USA Today by Caroline Simon
July 3, 2018
A shooting that killed five people at the Capital Gazette newspaper on June 28 was only the latest in a string of gun attacks that have captured the nation’s attention.
This time, the targets were different: not schoolchildren or moviegoers, but journalists.
It was the deadliest assault on journalists in the United States since the Sept. 11 attacks, which killed one freelance photographer and six broadcast engineers, and it underscores a growing fear that journalism is getting more dangerous.
While international reporting in conflict zones or authoritarian countries has always been risky, journalist deaths in the United States have been uncommon. But the Capital Gazette shooting catapulted the U.S. to the spot of third-most dangerous country for journalists, behind only Syria and Afghanistan, according to the non-profit Committee to Protect Journalists.
That rise has coincided with an increase in public attacks on the press, many stemming from President Donald Trump, who has painted the media as the “enemy of the people.” Trump frequently vilifies media outlets such as The New York Times and CNN and has tweeted insults at individual reporters, fueling a rise in wider animosity toward reporters.
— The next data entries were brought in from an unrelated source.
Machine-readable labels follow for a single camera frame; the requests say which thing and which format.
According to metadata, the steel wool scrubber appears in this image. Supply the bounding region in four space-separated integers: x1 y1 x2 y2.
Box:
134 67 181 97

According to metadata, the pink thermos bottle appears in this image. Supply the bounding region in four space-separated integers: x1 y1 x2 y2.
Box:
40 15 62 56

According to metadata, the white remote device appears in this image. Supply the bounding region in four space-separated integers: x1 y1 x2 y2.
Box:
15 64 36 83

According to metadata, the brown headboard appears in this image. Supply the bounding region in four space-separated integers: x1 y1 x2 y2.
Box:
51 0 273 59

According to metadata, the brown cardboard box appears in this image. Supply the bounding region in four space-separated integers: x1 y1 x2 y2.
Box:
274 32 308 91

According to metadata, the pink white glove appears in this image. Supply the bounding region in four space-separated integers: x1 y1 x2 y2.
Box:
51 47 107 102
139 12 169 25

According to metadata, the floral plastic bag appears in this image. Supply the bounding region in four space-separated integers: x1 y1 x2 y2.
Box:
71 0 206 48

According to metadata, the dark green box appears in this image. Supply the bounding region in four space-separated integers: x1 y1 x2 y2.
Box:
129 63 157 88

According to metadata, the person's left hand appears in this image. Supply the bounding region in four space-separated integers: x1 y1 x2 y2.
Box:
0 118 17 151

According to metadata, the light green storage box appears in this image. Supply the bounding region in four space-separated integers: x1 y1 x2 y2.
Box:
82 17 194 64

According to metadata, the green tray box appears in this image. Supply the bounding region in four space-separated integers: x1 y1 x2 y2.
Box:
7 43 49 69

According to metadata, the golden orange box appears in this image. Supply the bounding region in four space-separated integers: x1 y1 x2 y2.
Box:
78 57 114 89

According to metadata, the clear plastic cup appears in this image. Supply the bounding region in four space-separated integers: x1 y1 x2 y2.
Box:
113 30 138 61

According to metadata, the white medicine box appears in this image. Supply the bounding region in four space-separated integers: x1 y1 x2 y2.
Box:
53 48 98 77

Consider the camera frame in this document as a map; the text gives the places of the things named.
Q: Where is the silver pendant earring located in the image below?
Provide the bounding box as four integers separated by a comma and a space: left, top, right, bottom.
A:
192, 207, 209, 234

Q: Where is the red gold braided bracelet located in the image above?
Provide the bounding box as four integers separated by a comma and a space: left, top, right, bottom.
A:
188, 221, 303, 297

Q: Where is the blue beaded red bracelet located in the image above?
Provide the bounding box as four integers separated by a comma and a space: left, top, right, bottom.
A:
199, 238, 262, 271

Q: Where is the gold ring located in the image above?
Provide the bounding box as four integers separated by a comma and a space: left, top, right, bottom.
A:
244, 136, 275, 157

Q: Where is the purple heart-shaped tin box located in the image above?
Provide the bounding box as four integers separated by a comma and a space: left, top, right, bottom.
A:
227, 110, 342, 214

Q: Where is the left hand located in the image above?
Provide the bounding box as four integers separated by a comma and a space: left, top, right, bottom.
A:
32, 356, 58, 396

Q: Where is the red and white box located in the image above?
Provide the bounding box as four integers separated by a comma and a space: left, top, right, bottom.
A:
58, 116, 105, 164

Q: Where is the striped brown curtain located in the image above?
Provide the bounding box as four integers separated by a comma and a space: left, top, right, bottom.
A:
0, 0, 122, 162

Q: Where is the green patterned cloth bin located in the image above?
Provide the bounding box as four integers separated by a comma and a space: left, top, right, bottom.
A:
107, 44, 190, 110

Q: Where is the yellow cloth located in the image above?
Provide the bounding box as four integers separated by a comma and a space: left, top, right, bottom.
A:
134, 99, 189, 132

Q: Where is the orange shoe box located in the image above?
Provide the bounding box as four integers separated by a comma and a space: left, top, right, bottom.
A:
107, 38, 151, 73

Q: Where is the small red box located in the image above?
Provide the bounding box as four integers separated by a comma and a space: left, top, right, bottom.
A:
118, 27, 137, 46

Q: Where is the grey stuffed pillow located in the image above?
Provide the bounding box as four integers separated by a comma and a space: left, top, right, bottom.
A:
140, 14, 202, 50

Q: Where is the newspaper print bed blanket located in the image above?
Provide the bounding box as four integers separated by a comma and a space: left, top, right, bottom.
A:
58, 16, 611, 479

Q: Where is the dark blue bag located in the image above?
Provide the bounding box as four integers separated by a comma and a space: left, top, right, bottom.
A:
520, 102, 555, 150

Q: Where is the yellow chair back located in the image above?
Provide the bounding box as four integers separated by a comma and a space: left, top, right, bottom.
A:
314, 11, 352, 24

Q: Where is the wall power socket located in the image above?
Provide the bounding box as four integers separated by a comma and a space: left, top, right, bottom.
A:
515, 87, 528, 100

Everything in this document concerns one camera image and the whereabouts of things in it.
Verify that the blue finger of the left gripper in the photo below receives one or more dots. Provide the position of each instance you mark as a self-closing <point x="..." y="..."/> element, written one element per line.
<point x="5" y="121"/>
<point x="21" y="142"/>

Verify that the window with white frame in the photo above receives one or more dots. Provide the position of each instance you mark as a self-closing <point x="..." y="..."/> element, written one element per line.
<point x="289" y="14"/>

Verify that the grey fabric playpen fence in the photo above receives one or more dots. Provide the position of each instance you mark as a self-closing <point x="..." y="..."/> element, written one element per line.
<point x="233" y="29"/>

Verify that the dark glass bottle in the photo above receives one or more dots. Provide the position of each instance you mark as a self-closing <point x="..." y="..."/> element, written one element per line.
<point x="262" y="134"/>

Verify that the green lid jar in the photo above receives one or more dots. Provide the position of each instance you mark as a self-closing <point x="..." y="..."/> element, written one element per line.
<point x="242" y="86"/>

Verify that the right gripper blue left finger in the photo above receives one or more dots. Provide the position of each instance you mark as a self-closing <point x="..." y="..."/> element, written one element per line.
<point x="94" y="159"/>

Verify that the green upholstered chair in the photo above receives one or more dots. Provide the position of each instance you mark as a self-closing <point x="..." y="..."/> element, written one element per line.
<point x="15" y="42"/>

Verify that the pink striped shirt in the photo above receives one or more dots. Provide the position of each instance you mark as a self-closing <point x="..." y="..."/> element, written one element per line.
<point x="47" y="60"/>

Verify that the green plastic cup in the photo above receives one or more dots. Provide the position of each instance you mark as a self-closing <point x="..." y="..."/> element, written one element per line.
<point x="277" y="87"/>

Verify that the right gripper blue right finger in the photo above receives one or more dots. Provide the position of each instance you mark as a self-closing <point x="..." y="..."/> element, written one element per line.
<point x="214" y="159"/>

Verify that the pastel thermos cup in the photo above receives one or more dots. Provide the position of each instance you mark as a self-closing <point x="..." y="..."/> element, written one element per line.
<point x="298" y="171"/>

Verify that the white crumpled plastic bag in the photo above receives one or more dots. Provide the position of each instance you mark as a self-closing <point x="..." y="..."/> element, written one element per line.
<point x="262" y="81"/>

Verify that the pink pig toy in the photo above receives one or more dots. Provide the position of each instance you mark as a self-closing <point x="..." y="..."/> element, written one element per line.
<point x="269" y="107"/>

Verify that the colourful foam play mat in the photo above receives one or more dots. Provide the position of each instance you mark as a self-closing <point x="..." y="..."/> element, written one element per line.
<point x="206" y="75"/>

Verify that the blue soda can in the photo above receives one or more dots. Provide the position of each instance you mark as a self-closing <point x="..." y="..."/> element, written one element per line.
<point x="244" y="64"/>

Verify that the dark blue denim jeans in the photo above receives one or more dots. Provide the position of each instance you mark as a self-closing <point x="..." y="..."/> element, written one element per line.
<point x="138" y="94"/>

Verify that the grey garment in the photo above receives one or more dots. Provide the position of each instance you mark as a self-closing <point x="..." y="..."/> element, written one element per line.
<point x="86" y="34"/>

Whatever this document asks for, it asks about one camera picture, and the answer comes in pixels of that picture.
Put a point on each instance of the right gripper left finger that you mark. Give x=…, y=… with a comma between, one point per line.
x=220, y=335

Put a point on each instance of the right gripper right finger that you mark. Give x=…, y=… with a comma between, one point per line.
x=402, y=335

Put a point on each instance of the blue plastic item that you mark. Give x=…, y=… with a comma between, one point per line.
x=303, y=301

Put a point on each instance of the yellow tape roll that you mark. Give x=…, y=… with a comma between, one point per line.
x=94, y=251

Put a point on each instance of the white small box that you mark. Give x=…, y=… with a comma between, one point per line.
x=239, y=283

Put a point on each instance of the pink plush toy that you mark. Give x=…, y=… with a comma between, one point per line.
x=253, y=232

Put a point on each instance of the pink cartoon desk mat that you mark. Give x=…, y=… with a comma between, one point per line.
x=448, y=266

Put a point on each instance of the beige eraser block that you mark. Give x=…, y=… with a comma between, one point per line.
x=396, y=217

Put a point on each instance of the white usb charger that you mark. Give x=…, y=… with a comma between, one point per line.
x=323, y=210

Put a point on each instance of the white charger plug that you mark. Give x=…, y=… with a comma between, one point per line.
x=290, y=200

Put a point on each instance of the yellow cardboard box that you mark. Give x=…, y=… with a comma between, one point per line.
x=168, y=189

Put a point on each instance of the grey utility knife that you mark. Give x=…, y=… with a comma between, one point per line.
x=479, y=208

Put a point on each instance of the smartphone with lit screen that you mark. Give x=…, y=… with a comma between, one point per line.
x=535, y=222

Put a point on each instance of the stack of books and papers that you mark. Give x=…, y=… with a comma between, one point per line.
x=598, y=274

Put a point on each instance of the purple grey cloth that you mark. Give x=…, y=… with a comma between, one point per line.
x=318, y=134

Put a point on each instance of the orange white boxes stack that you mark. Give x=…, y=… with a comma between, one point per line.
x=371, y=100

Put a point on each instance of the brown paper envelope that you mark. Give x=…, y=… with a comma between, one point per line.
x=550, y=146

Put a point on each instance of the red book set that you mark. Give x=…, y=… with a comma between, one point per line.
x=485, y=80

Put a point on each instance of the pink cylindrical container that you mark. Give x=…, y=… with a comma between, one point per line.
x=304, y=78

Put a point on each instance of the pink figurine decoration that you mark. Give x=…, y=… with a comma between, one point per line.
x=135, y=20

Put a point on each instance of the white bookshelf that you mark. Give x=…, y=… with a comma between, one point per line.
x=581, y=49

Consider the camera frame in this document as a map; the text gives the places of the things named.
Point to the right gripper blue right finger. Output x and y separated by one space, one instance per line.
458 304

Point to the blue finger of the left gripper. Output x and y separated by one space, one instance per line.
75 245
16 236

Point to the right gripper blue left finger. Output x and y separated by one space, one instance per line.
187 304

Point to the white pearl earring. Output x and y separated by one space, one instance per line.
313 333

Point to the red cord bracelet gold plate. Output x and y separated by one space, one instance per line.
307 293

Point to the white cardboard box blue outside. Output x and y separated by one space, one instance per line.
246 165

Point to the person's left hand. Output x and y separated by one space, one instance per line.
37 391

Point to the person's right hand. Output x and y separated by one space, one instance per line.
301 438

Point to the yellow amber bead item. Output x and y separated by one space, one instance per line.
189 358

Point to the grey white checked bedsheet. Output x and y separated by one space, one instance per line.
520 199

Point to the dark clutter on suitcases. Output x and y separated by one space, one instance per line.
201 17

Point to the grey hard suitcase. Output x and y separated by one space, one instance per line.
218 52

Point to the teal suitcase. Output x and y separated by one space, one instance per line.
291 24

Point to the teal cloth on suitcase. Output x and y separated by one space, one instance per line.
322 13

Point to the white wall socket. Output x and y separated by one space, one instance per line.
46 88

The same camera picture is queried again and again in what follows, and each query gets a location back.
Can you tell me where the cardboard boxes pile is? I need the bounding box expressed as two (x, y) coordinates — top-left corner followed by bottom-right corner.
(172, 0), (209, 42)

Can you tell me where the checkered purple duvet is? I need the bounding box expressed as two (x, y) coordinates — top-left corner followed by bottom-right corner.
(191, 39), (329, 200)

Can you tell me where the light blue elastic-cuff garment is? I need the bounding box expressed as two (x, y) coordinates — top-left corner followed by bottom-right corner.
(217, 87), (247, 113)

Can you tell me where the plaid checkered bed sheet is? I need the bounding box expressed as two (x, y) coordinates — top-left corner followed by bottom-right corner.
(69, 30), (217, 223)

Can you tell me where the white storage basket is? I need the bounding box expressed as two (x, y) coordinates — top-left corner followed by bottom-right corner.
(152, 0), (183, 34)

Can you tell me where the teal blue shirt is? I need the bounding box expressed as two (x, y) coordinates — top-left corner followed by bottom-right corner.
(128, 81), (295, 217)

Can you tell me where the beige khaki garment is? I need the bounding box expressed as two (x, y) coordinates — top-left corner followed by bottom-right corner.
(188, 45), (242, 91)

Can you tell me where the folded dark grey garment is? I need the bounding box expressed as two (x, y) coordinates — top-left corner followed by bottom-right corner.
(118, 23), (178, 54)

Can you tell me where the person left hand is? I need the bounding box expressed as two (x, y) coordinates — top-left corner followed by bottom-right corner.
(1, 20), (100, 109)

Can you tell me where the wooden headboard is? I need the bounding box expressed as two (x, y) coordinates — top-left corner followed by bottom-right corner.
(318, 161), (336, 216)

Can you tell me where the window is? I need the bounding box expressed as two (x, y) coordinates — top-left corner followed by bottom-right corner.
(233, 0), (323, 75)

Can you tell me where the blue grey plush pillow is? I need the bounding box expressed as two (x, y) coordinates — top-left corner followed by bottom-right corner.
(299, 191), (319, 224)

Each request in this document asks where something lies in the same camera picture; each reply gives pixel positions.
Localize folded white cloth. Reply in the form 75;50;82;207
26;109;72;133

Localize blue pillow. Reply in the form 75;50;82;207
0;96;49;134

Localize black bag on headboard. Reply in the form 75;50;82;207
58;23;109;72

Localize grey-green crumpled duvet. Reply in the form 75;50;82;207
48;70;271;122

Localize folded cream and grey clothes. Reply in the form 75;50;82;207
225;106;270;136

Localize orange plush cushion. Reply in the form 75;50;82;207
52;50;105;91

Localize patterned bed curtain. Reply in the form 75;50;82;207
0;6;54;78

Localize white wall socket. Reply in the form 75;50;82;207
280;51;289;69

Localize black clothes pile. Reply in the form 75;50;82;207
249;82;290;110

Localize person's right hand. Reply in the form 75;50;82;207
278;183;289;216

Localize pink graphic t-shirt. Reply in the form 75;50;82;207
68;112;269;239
According to an April report published by Reporters Without Borders, a global watchdog group defending free expression, “Democratically elected leaders no longer see the media as part of democracy’s essential underpinning, but as an adversary to which they openly display their aversion … A media-bashing enthusiast, Trump has referred to reporters as ‘enemies of the people,’ the term once used by Joseph Stalin.”
In the case of the Capital Gazette, the shooter had a longstanding feud with the newspaper that predated the Trump administration. Courtney Radsch, the advocacy director for the Committee to Protect Journalists, warned against associating the two.
“We have to be careful about linking this (the shooting) to the environment and the broader shift in dangerous rhetoric coming from high political office,” she said.